We consider the extent to which regulatory and enforcement bodies have regulated web-scraping
Web-scraping, sometimes called data extraction or aggregation, is the practice of collecting vast amounts of data available online through automated means. The data aggregation industry recently has exploded as companies rapidly learn the competitive advantage that big data may bring, including in the verticals of generative AI (with AI systems trained on scraped data) and investment decisions (often informed by valuable big data).
Hedge funds, in particular, have made significant use of scraped data. One research report suggests that in 2018, one out of every 20 website visits came from a fund or sell-side research firm gathering data. These web-scraping efforts come alongside hedge funds’ existing practices of purchasing aggregated data sets from data collectors, sometimes with exclusivity clauses guaranteeing that no other hedge fund will gain access to the data set.
In this article, we consider the limited extent to which regulatory and enforcement bodies have regulated web-scraping and predict areas that these regulators may be tuned into in the not-so-distant future.
The Securities and Exchange Commission
This summer, the SEC took an initial step toward regulating the use of predictive data analytics by broker-dealers and investment advisers through a proposed rule regarding conflicts of interest.
The SEC’s request for comment focuses on the use of data analytics by broker-dealers and advisers, rather than on the processes through which data is collected and aggregated by web-scrapers. Nevertheless, the proposed rule may suggest heightened SEC scrutiny of data collection, aggregation, and use in general, which may implicate web-scrapers in the future.
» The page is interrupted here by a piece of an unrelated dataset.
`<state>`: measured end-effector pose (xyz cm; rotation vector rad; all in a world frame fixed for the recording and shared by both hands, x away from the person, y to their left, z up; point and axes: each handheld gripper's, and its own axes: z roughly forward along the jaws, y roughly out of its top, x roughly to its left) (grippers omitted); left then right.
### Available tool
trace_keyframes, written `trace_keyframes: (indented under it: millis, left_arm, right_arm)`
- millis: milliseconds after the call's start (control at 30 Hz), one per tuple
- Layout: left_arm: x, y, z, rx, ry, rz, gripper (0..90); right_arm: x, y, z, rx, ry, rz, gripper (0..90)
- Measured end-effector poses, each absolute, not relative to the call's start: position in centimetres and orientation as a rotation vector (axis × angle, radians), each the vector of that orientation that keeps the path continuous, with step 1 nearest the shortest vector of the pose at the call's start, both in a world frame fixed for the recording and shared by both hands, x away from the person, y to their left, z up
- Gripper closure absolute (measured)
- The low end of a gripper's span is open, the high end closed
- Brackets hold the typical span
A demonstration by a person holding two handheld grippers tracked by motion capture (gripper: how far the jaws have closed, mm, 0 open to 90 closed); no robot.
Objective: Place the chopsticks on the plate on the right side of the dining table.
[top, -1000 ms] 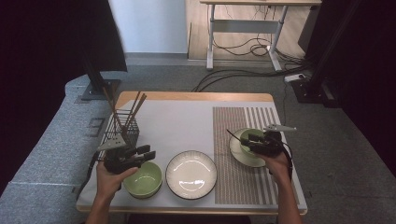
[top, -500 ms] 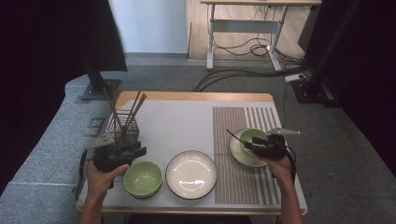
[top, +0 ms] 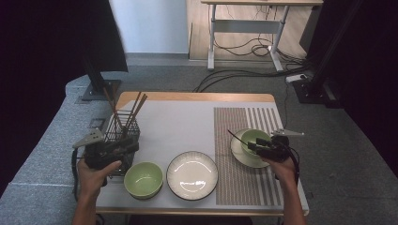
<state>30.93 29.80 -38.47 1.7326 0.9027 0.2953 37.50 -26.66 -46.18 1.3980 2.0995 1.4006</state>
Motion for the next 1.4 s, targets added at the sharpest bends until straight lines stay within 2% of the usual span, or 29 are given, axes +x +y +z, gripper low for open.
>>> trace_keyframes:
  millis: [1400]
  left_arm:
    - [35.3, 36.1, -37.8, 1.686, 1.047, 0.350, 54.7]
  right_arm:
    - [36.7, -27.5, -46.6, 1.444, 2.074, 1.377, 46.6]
One emerging issue, which the SEC may well explore, is whether reliance on scraped data for investment decisions could amount to insider trading. Insider trading generally takes two forms, each “addressing efforts to capitalize on nonpublic information through the purchase or sale of securities.” The “classical theory” involves a corporate insider trading in the securities of his or her corporation on the basis of material, non-public information—i.e., information regarding the corporation that is not “available to the public through SEC filings, the media, or other sources.” The “misappropriation theory” of insider trading, meanwhile, extends liability to anyone (including those who are not corporate insiders) who trades on the basis of confidential information belonging to a securities issuer in breach of a duty owed to the source of the information.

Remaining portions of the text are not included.